**WHAT TO DO:**
Give the number of lines in the data that contain "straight", and nothing more.

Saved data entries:
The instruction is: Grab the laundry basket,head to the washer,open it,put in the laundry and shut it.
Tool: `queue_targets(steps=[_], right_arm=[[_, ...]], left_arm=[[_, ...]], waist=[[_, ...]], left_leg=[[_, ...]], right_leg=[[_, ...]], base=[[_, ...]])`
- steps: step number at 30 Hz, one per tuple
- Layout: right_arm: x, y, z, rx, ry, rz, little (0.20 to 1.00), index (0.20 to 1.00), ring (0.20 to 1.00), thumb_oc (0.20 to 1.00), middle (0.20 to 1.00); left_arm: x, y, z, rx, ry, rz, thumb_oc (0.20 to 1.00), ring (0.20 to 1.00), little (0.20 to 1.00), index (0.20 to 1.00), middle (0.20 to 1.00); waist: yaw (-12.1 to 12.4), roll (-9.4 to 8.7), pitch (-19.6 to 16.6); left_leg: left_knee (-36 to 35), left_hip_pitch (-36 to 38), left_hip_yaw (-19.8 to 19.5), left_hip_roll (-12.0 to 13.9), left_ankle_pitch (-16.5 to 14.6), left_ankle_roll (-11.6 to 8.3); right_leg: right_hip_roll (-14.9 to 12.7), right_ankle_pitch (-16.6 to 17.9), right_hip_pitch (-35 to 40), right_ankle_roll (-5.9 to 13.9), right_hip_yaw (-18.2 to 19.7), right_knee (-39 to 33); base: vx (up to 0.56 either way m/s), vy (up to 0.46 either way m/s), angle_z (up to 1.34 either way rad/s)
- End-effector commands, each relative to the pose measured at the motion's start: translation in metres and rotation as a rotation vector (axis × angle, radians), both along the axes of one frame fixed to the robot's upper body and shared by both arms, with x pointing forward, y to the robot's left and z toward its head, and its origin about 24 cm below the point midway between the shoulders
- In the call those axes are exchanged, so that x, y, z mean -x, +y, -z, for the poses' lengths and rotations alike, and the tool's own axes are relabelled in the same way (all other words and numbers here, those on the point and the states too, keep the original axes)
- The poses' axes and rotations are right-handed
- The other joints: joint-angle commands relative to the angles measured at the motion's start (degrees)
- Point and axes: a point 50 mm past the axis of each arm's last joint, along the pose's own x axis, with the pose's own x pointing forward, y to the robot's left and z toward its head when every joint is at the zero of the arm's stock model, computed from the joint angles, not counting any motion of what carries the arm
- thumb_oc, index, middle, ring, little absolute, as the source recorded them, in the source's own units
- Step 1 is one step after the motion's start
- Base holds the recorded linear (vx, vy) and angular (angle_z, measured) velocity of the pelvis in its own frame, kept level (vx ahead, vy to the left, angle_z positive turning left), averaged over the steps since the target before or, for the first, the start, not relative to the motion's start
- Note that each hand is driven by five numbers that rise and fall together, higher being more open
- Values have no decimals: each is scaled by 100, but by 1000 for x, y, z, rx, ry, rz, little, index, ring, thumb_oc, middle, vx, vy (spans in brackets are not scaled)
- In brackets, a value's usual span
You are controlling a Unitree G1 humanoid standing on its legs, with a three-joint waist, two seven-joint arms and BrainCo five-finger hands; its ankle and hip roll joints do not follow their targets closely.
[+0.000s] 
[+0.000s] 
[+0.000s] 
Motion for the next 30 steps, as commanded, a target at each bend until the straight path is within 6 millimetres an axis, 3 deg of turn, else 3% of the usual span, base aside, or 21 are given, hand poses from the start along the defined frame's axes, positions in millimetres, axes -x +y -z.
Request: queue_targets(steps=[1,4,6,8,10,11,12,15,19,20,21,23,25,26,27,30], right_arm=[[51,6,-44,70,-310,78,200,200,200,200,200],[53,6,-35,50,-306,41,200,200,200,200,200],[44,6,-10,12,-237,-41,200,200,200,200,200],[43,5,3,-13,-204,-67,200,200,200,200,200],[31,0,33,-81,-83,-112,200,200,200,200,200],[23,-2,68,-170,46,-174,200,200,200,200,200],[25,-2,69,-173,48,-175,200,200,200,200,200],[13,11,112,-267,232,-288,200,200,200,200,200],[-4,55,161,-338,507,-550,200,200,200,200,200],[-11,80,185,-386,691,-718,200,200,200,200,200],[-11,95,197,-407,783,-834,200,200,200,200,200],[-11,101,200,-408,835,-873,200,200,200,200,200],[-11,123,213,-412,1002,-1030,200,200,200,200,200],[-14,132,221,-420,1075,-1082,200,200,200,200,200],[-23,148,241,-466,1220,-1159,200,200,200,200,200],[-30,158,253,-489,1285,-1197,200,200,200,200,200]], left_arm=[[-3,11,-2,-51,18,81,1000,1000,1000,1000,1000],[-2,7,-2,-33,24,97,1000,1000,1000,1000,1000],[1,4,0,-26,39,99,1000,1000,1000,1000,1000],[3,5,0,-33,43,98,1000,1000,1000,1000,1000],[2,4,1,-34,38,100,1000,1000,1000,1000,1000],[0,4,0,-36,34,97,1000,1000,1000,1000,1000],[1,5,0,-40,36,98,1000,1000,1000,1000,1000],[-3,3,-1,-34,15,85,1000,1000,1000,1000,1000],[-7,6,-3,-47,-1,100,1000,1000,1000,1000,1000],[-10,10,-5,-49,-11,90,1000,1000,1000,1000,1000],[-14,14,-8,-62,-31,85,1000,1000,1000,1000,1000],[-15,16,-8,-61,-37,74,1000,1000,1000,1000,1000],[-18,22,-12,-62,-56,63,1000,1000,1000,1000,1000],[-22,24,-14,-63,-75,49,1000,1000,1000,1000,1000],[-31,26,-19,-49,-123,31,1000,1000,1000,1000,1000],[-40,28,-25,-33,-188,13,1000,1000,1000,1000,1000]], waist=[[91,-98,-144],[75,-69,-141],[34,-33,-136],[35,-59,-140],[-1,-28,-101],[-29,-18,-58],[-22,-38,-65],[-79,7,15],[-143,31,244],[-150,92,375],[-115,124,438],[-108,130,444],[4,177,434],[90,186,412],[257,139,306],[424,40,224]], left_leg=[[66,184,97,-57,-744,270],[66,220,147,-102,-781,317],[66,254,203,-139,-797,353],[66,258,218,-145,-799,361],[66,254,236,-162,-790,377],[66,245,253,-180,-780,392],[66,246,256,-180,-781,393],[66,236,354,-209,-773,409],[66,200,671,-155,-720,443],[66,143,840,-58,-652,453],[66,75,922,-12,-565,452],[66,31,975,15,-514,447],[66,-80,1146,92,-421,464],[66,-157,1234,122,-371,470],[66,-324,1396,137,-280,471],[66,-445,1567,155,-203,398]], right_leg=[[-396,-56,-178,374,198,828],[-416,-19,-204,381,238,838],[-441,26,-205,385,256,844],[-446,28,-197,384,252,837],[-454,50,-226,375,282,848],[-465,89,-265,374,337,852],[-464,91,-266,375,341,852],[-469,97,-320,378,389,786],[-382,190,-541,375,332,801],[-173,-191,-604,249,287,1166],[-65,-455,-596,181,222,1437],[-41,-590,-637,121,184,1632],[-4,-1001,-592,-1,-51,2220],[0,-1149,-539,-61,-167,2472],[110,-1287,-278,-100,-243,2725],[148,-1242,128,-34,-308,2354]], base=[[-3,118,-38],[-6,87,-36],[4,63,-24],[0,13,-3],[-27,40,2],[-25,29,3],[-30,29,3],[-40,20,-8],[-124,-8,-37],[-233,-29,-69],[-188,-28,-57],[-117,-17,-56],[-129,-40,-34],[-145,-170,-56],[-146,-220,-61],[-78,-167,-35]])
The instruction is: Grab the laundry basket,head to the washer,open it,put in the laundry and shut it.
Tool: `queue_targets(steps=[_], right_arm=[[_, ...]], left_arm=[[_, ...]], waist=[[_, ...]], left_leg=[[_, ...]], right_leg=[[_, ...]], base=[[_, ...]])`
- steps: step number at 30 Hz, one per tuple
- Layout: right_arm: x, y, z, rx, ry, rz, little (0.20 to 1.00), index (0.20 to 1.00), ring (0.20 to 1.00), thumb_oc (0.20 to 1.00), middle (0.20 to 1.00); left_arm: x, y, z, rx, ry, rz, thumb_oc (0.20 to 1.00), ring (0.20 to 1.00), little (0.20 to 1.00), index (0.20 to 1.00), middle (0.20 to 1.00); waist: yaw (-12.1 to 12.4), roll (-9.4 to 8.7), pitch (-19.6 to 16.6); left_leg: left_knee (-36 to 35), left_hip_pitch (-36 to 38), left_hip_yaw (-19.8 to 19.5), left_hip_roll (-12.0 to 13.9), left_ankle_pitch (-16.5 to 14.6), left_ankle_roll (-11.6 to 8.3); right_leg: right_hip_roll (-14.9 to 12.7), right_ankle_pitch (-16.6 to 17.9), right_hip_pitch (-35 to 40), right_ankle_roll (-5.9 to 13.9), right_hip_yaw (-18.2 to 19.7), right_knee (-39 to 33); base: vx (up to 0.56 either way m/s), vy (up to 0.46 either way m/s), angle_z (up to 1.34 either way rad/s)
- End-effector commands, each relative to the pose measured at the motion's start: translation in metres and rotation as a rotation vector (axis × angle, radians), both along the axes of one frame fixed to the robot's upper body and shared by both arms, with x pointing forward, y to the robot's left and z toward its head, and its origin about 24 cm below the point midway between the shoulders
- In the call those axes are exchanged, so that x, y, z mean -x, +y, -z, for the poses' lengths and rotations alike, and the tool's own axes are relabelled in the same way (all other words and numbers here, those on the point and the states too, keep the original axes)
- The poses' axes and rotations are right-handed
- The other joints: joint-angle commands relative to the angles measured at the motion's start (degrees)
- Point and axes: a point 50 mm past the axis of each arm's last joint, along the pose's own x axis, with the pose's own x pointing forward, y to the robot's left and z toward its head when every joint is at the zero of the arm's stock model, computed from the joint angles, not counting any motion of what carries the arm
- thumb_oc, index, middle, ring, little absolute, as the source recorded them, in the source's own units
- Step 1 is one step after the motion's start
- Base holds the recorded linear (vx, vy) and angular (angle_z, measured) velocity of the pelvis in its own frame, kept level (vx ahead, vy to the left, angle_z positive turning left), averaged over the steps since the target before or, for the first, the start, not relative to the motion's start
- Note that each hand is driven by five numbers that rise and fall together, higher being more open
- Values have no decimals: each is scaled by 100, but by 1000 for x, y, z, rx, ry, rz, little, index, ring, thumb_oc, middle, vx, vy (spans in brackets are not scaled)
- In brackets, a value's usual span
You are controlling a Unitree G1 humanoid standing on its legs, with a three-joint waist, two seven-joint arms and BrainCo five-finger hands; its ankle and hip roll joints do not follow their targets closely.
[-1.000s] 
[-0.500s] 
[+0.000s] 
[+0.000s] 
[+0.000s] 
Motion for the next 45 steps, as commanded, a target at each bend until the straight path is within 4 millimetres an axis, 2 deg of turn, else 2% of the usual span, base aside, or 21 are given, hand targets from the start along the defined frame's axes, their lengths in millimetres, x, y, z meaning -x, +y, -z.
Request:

**ANSWER SECTION:**
2